Research has shown that MFS7 upregulation contributes to fluconazole and 5-flucytosine resistance in C. lusitaniae . Since GEP7 is involved in mitochondrial function, investigating how mitochondrial status affects drug efflux transporter activity could reveal novel connections between energy metabolism and drug resistance mechanisms.

What methodological considerations are essential when using CRISPR-Cas9 to create precise point mutations in GEP7 for structure-function studies?

Creating precise point mutations in C. lusitaniae GEP7 using CRISPR-Cas9 requires specific methodological considerations for successful structure-function studies:

• sgRNA design for maximum specificity:

  • Select target sites that minimize off-target effects using predictive algorithms

  • Choose sgRNAs with the cut site within 10-20 bp of the desired mutation site

  • Design multiple sgRNAs per target to increase success rates

  • Validate sgRNA efficiency using in vitro Cas9 cleavage assays before cell transformation

• Repair template optimization:

  • Design ssODN (single-stranded oligodeoxynucleotide) repair templates for point mutations

  • Include 30-60 nucleotides of homology on each side of the cut site

  • Introduce silent mutations in the PAM site or sgRNA binding region to prevent re-cutting

  • Incorporate additional silent mutations as markers for screening

• CRISPR delivery system selection:

  • Use transient expression systems optimized for C. lusitaniae

  • Consider RNP (ribonucleoprotein) complex delivery for higher efficiency and lower off-target effects

  • Optimize transformation protocols specifically for C. lusitaniae (electroporation parameters, cell wall weakening)

  • Balance expression levels to minimize toxicity while maintaining editing efficiency

• Mutation design strategy:

  • Target conserved residues identified through multiple sequence alignments

  • Focus on residues within predicted functional domains or protein interaction interfaces

  • Create alanine scanning libraries across regions of interest

  • Design phosphomimetic mutations for potential regulatory sites (S/T to D/E)

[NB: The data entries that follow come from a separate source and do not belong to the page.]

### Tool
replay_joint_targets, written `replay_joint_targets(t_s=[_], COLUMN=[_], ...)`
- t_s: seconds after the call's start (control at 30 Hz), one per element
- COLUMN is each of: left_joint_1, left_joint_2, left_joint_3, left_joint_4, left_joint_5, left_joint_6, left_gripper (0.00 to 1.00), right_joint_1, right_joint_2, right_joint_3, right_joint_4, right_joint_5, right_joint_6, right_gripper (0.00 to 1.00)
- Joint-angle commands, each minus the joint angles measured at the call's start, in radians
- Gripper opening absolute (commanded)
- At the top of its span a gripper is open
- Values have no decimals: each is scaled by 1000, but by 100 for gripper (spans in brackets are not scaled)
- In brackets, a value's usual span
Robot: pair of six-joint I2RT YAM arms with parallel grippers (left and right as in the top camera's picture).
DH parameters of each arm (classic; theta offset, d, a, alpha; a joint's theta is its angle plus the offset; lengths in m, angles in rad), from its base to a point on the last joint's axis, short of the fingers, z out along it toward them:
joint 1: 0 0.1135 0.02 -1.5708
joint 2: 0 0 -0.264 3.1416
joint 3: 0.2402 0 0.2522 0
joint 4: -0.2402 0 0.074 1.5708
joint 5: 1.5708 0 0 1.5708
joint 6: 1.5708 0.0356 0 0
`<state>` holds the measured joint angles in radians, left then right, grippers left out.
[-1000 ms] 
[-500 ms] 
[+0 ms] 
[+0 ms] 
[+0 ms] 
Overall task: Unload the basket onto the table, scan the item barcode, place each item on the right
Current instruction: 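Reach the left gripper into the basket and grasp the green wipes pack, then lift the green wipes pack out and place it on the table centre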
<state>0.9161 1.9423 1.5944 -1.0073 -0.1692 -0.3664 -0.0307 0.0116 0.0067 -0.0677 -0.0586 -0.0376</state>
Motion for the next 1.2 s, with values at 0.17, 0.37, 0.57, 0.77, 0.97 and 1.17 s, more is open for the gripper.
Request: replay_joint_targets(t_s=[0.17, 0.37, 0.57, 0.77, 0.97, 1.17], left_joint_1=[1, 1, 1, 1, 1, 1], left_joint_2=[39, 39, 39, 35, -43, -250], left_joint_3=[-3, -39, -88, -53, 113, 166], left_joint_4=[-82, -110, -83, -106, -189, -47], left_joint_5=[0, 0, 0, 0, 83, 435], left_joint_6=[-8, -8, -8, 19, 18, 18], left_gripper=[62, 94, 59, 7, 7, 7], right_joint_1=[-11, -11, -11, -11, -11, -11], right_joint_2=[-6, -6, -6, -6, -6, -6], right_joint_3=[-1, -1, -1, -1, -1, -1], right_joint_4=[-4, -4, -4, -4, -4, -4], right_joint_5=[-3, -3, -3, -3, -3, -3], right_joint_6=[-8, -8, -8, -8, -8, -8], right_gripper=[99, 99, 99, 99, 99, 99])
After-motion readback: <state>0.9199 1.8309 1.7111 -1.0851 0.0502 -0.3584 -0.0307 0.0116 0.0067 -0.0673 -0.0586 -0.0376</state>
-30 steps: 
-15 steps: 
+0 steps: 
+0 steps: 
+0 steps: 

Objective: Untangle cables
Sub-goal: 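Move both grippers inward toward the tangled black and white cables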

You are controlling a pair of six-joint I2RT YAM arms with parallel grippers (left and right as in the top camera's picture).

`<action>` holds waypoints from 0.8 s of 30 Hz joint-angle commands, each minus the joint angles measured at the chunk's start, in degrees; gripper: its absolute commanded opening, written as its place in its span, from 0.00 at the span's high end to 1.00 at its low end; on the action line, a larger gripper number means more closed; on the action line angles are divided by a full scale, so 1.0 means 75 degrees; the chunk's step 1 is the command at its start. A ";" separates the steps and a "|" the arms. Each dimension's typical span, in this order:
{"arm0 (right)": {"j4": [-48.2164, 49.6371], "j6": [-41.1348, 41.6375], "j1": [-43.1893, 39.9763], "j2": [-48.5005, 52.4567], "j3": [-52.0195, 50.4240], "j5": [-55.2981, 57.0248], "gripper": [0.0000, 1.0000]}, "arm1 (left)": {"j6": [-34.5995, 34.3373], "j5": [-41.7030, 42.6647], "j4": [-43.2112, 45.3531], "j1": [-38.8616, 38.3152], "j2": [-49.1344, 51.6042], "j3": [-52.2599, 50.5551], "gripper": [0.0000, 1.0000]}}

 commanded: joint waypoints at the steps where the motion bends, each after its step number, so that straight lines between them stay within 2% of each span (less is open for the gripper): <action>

• Screening and validation approach:

  • Implement high-throughput screening methods appropriate for C. lusitaniae

  • Use restriction enzyme digestion screening when mutations create or abolish sites

  • Design PCR strategies that can distinguish between wild-type and mutant sequences

  • Perform whole genome sequencing to verify on-target editing and detect potential off-target effects

• Phenotypic characterization plan:

  • Develop assays specific to GEP7 function (mitochondrial activity, prohibitin interaction)

  • Include growth assays under respiratory and fermentative conditions

  • Test drug susceptibility profiles using standardized methods

  • Examine synthetic genetic interactions with known GEP7 interactors

• Control design:

  • Generate revertant strains to confirm phenotype-genotype relationships

  • Create synonymous mutations at the same sites as controls

  • Include wild-type strains processed through the same transformation protocol

Since C. lusitaniae has been historically recalcitrant to genetic manipulation, the optimization of a transient CRISPR-Cas9 system specifically for this species represents a significant methodological advancement . Application of this technology for precise point mutations in GEP7 will enable detailed structure-function analysis of this mitochondrial protein and its potential roles in drug resistance.